= Clinophilia =

Sleep disorder

In medicine, clinophilia is a sleep disorder described as the tendency of a patient to remain in bed in a reclined position without sleeping for prolonged periods of time.

== Etymology and consequences ==
The word clinophilia means "liking to lie down" (from the Greek clino- and -philia ).

It is one of the first symptoms of depression or schizophrenia, but is not in itself a disease. Clinophiliacs generally experience feelings of isolation and repressed sadness.

== Description ==
This is a psychologically based disorder sometimes found in depression or certain forms of schizophrenia.

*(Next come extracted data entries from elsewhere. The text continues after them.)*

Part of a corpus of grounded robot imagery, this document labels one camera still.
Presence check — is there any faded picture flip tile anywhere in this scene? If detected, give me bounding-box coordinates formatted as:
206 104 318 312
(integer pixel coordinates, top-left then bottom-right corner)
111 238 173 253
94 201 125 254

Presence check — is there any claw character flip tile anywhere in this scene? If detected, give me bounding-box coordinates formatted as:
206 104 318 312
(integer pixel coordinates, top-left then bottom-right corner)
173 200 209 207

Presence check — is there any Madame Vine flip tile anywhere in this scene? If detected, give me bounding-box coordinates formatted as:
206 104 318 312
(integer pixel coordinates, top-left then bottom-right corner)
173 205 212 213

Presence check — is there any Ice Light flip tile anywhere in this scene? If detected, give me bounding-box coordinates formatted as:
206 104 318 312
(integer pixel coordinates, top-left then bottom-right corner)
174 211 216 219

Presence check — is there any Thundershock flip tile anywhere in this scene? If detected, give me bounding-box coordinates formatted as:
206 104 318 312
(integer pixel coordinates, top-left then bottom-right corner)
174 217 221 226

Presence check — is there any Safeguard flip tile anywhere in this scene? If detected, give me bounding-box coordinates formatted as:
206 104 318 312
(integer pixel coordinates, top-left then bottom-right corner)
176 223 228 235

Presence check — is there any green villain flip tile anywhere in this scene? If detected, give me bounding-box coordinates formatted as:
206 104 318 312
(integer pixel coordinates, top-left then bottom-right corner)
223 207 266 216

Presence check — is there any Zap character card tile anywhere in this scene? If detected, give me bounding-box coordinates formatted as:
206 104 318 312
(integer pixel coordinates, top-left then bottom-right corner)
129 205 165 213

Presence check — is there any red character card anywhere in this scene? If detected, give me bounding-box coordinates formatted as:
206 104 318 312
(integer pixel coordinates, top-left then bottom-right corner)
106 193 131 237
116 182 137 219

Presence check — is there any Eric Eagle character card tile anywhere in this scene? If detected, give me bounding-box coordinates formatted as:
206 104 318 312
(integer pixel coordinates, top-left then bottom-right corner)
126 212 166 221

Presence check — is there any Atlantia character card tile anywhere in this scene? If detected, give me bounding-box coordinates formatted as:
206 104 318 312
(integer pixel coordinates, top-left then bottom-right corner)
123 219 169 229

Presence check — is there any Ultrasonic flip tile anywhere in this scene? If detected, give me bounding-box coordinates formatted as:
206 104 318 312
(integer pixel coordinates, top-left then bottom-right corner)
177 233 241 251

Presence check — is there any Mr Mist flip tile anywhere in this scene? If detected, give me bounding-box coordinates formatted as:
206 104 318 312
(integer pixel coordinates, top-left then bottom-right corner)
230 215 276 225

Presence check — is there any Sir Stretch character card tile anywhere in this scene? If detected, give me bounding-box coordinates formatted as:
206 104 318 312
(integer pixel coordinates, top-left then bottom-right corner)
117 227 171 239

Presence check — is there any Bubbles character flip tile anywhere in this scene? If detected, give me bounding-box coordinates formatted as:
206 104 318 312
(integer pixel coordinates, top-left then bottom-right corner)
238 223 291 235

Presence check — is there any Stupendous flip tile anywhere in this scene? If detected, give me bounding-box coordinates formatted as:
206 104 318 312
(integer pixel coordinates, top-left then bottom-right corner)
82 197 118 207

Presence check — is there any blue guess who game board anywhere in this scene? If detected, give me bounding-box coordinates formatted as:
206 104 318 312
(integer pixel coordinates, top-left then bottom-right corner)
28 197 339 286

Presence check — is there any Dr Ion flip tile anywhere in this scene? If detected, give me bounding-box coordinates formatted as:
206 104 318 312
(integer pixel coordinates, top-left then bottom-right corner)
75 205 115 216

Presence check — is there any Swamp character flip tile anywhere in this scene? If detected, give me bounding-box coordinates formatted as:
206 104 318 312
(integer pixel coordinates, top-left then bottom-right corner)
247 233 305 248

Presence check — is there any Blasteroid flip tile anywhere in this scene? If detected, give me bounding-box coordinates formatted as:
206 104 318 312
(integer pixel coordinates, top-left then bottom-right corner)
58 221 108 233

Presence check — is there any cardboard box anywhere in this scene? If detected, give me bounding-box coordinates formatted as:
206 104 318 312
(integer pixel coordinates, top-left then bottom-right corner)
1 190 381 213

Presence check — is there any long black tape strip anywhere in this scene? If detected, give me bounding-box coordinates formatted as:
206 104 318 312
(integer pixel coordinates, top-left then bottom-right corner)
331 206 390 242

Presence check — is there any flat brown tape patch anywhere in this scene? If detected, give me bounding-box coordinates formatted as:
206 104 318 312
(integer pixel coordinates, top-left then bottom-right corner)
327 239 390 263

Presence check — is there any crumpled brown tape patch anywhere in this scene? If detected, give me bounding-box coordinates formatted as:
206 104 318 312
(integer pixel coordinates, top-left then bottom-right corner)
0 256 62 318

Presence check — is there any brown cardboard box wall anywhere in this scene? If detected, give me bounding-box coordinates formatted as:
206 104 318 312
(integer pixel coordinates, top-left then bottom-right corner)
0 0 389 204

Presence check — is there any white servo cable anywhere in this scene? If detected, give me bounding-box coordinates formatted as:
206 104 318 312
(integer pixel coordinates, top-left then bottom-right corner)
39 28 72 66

Clinophiles generally feel lonely. Care must be taken not to confuse this disorder with true hypersomnia, since in the latter patients sleep genuinely and very deeply, whereas in clinophilia, the long sleep times patients may describe are not objectively present. In clinophilia, if patients complain of oversleeping, this is due to psychological problems and not to a physiological defect in the wake/sleep system, as in idiopathic hypersomnia or narcolepsy. Similarly, it should not be confused with dysania, which describes a difficulty in getting out of bed, whereas clinophilia does not describe an "impediment" to getting up, but rather a "willingness" to lie down.

Clinophilia can also accompany a post-fall syndrome as part of an overall psychomotor regression in the elderly. Although it can affect anyone, clinophilia seems to be more prevalent in women aged between 20 and 40 (particularly after major hormonal changes) and in the elderly.